# Exercise
Your response must be made up of each line in the data below that contains the string "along".

# Provided material

'''

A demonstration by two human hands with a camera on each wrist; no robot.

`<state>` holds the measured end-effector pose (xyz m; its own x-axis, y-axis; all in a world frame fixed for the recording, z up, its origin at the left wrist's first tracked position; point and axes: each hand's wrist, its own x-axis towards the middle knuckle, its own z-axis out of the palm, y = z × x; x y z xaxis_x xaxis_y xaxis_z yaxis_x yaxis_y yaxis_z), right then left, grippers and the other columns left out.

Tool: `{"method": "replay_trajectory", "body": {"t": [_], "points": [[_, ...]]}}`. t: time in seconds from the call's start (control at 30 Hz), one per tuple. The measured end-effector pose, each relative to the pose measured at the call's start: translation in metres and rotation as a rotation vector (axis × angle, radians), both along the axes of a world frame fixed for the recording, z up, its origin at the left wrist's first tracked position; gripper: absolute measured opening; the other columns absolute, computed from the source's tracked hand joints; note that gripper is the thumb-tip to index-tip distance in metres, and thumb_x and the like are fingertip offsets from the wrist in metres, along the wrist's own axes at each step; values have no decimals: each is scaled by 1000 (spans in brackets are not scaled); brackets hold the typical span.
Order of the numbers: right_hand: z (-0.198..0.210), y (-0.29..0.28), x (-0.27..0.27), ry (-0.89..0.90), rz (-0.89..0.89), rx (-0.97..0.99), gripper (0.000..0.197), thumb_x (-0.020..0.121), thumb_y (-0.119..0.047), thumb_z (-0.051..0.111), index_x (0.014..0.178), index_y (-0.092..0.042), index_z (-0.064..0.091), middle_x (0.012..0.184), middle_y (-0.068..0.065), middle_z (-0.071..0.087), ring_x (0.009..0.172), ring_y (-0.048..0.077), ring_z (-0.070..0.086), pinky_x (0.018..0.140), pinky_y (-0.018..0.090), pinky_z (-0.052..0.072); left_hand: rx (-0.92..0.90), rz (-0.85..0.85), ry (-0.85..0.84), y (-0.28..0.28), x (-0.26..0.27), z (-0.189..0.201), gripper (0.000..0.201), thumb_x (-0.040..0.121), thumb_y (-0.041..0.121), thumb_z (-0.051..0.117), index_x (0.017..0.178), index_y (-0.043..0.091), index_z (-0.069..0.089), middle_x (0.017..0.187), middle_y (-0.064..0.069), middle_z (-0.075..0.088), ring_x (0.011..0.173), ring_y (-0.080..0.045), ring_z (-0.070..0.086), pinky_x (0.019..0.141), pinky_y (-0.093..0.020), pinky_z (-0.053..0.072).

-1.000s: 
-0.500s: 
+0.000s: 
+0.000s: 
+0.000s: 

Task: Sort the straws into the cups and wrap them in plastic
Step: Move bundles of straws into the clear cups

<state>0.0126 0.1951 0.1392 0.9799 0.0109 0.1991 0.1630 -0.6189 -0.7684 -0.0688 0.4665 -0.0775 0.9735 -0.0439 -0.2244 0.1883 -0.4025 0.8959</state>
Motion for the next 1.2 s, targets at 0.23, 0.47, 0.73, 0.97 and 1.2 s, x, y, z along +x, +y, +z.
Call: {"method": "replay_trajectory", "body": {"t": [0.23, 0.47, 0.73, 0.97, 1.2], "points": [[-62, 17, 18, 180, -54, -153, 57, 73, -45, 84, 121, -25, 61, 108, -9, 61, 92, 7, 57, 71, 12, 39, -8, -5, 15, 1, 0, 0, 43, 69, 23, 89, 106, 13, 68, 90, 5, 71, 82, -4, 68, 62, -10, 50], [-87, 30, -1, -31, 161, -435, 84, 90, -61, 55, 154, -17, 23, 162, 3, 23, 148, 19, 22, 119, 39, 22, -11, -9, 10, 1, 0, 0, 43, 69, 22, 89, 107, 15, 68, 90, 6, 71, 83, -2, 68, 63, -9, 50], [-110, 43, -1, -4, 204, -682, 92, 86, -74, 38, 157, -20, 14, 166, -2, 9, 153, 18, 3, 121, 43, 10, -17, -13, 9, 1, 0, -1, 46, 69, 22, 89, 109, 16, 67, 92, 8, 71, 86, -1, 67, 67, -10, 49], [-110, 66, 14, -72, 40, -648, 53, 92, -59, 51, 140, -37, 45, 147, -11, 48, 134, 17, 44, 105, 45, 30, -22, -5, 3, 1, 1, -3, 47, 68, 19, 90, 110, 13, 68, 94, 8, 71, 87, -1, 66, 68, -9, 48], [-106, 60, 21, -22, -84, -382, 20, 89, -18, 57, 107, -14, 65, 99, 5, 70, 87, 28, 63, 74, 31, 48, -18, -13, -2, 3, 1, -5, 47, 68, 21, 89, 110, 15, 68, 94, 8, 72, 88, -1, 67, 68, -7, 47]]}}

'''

# Response
Tool: `{"method": "replay_trajectory", "body": {"t": [_], "points": [[_, ...]]}}`. t: time in seconds from the call's start (control at 30 Hz), one per tuple. The measured end-effector pose, each relative to the pose measured at the call's start: translation in metres and rotation as a rotation vector (axis × angle, radians), both along the axes of a world frame fixed for the recording, z up, its origin at the left wrist's first tracked position; gripper: absolute measured opening; the other columns absolute, computed from the source's tracked hand joints; note that gripper is the thumb-tip to index-tip distance in metres, and thumb_x and the like are fingertip offsets from the wrist in metres, along the wrist's own axes at each step; values have no decimals: each is scaled by 1000 (spans in brackets are not scaled); brackets hold the typical span.
Motion for the next 1.2 s, targets at 0.23, 0.47, 0.73, 0.97 and 1.2 s, x, y, z along +x, +y, +z.

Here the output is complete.